For more complex tasks, Codex can now track progress using a to-do list and includes tools for web searches and MCP to connect external systems, improving overall tool usage accuracy.

The terminal user interface upgrades include better tool invocation and more understandable diff display formats.

Approval modes have been simplified into three levels: read-only (requires explicit approval), automatic (requires full access to the workspace but approval outside the workspace), and full access (can read files anywhere and run commands over the network).
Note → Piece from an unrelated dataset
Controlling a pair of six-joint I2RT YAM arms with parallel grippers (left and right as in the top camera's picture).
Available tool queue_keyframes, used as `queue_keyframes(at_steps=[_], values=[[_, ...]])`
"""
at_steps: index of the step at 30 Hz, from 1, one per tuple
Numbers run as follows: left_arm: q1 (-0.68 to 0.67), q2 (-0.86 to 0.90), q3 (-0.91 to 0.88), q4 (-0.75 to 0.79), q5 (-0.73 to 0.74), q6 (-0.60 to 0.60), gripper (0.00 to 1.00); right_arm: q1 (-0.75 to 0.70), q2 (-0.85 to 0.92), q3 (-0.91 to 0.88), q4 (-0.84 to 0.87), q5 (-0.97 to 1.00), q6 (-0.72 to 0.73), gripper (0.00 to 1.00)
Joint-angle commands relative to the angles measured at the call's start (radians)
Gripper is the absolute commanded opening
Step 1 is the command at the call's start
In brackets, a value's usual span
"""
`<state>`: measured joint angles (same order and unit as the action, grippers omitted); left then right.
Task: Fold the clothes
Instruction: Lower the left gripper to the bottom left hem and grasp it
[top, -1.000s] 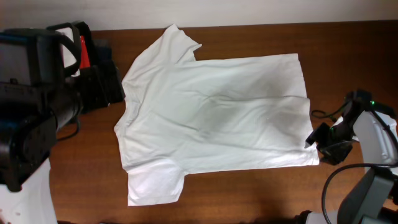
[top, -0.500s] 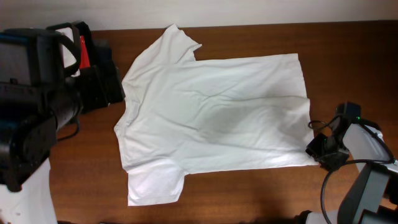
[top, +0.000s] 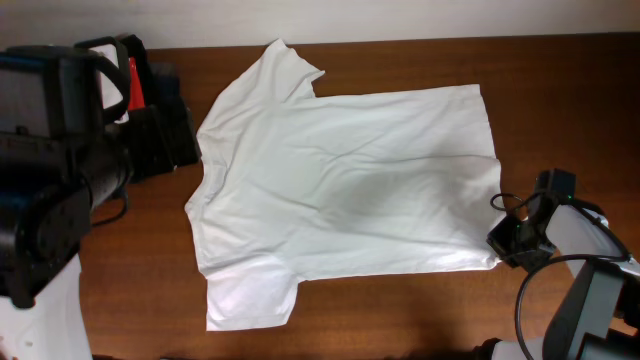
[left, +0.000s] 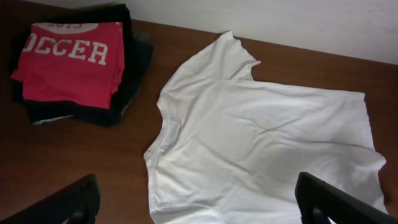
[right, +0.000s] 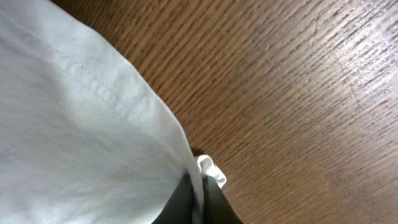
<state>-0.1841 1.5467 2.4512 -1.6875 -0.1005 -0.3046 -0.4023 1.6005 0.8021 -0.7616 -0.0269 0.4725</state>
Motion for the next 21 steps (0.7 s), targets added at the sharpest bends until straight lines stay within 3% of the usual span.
queue_keyframes(at_steps=[1, 12, 15, 17, 21], values=[[0.003, -0.004, 0.001, 0.000, 0.007, 0.003, 0.99, 0.001, 0.013, -0.028, -0.005, 0.032, 0.007, 0.04], [0.003, -0.004, 0.001, 0.059, 0.007, 0.002, 0.99, 0.001, 0.013, -0.028, -0.010, 0.039, -0.011, 0.04], [0.003, -0.004, -0.005, 0.000, 0.033, 0.002, 0.99, 0.001, 0.013, -0.028, -0.008, 0.039, -0.011, 0.05], [0.003, -0.030, -0.094, 0.000, 0.072, -0.051, 0.99, 0.001, 0.013, -0.028, -0.008, 0.039, -0.011, 0.04], [0.003, -0.092, -0.484, 0.000, 0.014, -0.205, 0.99, 0.001, 0.013, -0.028, -0.007, 0.039, -0.011, 0.04]])
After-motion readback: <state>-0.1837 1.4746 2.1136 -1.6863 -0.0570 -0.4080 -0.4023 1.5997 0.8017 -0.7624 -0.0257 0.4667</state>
It also supports compressing dialogue states, making it easier for developers to manage longer sessions.

Secondly, Codex IDE Extensions

This IDE extension allows Codex agents to integrate with VS Code, Cursor, and other VS Code-derived editors, enabling them to preview local code changes and collaboratively edit code with Codex.
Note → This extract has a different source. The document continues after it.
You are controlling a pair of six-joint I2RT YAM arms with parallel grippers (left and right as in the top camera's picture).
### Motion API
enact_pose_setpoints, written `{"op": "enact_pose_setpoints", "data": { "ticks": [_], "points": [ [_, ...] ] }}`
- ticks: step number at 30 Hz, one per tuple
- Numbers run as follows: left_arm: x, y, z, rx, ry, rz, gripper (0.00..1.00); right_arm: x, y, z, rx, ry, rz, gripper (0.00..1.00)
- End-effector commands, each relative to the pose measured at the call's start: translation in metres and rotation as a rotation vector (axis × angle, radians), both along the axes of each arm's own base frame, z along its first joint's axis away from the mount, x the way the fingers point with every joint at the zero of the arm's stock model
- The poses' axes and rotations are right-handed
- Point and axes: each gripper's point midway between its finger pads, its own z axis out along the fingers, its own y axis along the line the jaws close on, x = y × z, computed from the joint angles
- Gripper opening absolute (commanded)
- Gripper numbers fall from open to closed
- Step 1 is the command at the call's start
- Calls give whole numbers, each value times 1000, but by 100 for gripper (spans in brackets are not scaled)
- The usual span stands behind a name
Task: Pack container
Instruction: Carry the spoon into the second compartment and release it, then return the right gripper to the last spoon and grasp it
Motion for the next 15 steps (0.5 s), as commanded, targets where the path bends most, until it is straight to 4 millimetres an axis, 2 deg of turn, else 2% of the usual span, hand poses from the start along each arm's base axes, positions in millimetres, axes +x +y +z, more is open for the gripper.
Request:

When developers use Codex in the IDE, they can obtain results with shorter commands, as Codex can leverage contextual information, such as open files or selected code snippets.

The Codex IDE extension allows developers to switch workflows between cloud and local environments without leaving the editor, creating new cloud tasks, tracking ongoing work, and viewing completed tasks.
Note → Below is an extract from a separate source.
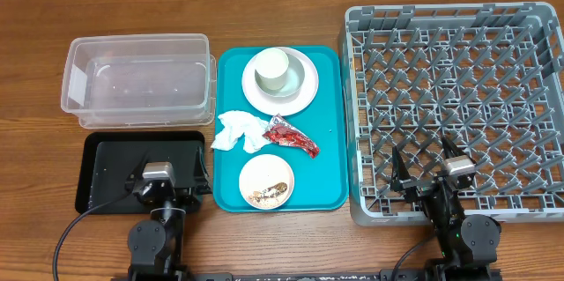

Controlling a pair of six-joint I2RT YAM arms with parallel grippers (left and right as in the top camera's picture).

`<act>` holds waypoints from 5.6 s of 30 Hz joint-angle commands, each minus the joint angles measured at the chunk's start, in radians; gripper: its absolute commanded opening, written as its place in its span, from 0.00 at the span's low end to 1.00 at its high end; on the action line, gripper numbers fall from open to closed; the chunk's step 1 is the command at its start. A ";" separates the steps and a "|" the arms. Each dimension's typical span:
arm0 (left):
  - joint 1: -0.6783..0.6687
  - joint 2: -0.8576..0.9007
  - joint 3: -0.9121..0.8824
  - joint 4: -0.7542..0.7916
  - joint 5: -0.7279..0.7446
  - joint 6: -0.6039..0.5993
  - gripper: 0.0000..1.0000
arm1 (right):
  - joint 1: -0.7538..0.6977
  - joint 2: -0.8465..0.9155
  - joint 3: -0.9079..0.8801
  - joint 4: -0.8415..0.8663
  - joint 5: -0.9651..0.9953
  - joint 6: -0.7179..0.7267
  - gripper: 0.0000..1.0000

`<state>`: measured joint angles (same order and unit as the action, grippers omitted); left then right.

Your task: Sort waste into correct bins and load items into the dishwasher

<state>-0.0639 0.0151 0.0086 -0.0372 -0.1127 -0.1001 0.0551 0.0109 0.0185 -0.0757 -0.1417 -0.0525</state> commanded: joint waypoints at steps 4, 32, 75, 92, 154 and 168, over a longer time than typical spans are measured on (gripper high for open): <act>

For final code adjustments, it can directly open cloud tasks in the IDE, with Codex retaining all relevant context information.

Furthermore, OpenAI has been enhancing the performance of its cloud infrastructure, reducing the average completion time for new and subsequent tasks by 90% through caching containers. Codex can now automatically set up environments by scanning and executing common installation scripts; with configurable internet access permissions, it can execute commands like pip install at runtime to fetch dependencies as needed.

As with the CLI and IDE extensions, developers can now share frontend design specifications with Codex by uploading images, such as interface prototypes, visual drafts, or screenshots of UI bugs or style anomalies.

When building frontend content, Codex can autonomously launch a browser to review the constructed effects and iterate optimally, ultimately attaching screenshots of the results to the corresponding tasks and GitHub pull requests.

In code reviews, Codex can be used to identify critical defects.

Unlike static analysis tools, it can match the development intentions declared in pull requests with actual differences, reasoning across the entire codebase and dependencies, and verifying actual runtime behavior through code execution and test cases.

Once developers enable Codex in a GitHub repository, Codex automatically reviews pull requests when they transition from draft to ready status, publishing analysis results on that pull request.

If Codex suggests modifications, developers can have Codex implement those changes directly in the same dialogue thread.

Developers can also explicitly mention @codex review in pull requests to request reviews, such as @codex review for security vulnerabilities or @codex review for outdated dependencies.

Codex is currently used internally at OpenAI to review the majority of its pull requests, identifying hundreds of issues daily, often before manual reviews begin.

Conclusion: The AI Programming Tool Competition Heats Up

Currently, the competition among AI programming tools has intensified, with major products like OpenAI Codex, Claude Code, Anysphere Cursor, and Microsoft GitHub Copilot battling it out. Additionally, Cursor’s annual recurring revenue (ARR) surpassed $500 million by early 2025, and the AI code editor Windsurf faced a chaotic acquisition, leading to its team being split between Google and Cognition.

OpenAI Codex’s recent upgrade, launching a new model optimized for agentic programming, significantly enhances its automation and collaboration capabilities, demonstrating the escalating intensity of the AI programming tool competition.